Directions
Repeat exactly the lines from the start of the entries below through the line containing "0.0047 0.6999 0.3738". Omit the rest.

(Records from a data source)
[Start of Attachment]

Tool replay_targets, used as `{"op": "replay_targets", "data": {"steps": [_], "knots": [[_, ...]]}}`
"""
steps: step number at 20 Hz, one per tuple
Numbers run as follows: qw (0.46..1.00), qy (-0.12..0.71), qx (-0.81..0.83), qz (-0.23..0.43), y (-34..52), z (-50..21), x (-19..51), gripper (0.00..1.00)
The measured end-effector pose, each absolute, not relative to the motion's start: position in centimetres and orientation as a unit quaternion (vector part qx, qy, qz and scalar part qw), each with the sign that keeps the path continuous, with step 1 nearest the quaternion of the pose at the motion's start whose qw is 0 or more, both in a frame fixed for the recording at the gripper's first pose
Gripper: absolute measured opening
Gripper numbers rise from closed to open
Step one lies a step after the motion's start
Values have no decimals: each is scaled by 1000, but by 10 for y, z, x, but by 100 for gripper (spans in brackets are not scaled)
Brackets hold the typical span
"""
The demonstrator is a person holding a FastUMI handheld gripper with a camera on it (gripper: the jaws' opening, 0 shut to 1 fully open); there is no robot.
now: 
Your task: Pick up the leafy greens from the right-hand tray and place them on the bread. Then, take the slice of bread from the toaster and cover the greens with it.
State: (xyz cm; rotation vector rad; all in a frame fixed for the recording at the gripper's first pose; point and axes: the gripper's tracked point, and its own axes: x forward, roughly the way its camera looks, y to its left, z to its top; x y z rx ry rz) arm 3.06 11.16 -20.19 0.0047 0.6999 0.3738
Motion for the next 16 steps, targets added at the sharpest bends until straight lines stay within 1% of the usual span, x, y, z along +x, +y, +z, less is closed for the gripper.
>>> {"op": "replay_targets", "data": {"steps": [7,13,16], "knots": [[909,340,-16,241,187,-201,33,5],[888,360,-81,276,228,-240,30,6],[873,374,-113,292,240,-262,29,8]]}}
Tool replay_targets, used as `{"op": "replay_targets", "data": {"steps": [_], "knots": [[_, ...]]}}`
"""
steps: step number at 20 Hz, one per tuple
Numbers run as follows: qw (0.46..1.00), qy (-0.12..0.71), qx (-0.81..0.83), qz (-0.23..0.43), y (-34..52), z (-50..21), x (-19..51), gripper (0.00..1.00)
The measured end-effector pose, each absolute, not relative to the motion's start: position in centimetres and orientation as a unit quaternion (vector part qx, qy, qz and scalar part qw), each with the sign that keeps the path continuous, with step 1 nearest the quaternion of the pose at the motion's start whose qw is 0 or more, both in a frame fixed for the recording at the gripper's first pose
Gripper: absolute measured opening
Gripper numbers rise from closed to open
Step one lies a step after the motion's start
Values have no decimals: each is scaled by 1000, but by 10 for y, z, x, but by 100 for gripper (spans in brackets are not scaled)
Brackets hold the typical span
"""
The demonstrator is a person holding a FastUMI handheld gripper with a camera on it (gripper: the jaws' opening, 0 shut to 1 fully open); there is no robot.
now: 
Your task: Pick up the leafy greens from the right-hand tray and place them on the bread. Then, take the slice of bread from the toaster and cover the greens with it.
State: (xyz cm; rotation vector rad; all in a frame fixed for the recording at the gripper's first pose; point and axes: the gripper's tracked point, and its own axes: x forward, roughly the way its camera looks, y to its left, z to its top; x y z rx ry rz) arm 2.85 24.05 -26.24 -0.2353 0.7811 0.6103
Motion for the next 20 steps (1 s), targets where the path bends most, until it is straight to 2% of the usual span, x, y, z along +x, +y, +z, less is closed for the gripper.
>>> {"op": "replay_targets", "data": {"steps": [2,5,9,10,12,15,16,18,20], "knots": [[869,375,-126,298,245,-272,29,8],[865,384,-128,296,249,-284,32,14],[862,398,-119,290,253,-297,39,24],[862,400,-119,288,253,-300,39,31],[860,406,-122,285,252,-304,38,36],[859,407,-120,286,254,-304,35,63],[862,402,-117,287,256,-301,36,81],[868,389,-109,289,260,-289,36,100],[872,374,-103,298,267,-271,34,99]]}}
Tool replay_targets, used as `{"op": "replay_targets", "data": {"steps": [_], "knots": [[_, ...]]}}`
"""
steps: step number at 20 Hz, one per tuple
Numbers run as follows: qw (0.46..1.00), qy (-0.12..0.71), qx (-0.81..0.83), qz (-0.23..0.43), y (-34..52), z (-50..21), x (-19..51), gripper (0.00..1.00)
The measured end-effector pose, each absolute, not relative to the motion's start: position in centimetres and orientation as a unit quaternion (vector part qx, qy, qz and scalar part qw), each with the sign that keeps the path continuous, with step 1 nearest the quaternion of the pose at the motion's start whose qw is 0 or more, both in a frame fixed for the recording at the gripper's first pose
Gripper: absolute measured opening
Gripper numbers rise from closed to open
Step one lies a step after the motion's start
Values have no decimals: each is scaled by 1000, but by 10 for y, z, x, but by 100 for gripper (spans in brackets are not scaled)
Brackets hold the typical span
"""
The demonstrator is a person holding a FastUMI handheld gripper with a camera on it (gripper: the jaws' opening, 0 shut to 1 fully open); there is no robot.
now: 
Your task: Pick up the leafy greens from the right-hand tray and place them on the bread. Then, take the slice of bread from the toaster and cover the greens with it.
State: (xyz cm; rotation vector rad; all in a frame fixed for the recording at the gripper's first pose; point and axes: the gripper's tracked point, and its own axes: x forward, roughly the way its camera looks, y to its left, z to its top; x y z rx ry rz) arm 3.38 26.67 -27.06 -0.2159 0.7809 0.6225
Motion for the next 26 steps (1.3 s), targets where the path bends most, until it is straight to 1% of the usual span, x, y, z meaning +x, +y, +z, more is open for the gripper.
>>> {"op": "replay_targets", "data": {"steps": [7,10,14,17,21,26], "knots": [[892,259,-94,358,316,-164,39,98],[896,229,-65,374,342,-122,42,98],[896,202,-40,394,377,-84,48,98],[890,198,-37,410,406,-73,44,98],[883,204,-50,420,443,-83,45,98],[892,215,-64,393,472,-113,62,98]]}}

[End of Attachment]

Your solution
Tool replay_targets, used as `{"op": "replay_targets", "data": {"steps": [_], "knots": [[_, ...]]}}`
"""
steps: step number at 20 Hz, one per tuple
Numbers run as follows: qw (0.46..1.00), qy (-0.12..0.71), qx (-0.81..0.83), qz (-0.23..0.43), y (-34..52), z (-50..21), x (-19..51), gripper (0.00..1.00)
The measured end-effector pose, each absolute, not relative to the motion's start: position in centimetres and orientation as a unit quaternion (vector part qx, qy, qz and scalar part qw), each with the sign that keeps the path continuous, with step 1 nearest the quaternion of the pose at the motion's start whose qw is 0 or more, both in a frame fixed for the recording at the gripper's first pose
Gripper: absolute measured opening
Gripper numbers rise from closed to open
Step one lies a step after the motion's start
Values have no decimals: each is scaled by 1000, but by 10 for y, z, x, but by 100 for gripper (spans in brackets are not scaled)
Brackets hold the typical span
"""
The demonstrator is a person holding a FastUMI handheld gripper with a camera on it (gripper: the jaws' opening, 0 shut to 1 fully open); there is no robot.
now: 
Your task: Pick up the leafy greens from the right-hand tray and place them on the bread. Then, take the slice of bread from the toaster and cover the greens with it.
State: (xyz cm; rotation vector rad; all in a frame fixed for the recording at the gripper's first pose; point and axes: the gripper's tracked point, and its own axes: x forward, roughly the way its camera looks, y to its left, z to its top; x y z rx ry rz) arm 3.06 11.16 -20.19 0.0047 0.6999 0.3738

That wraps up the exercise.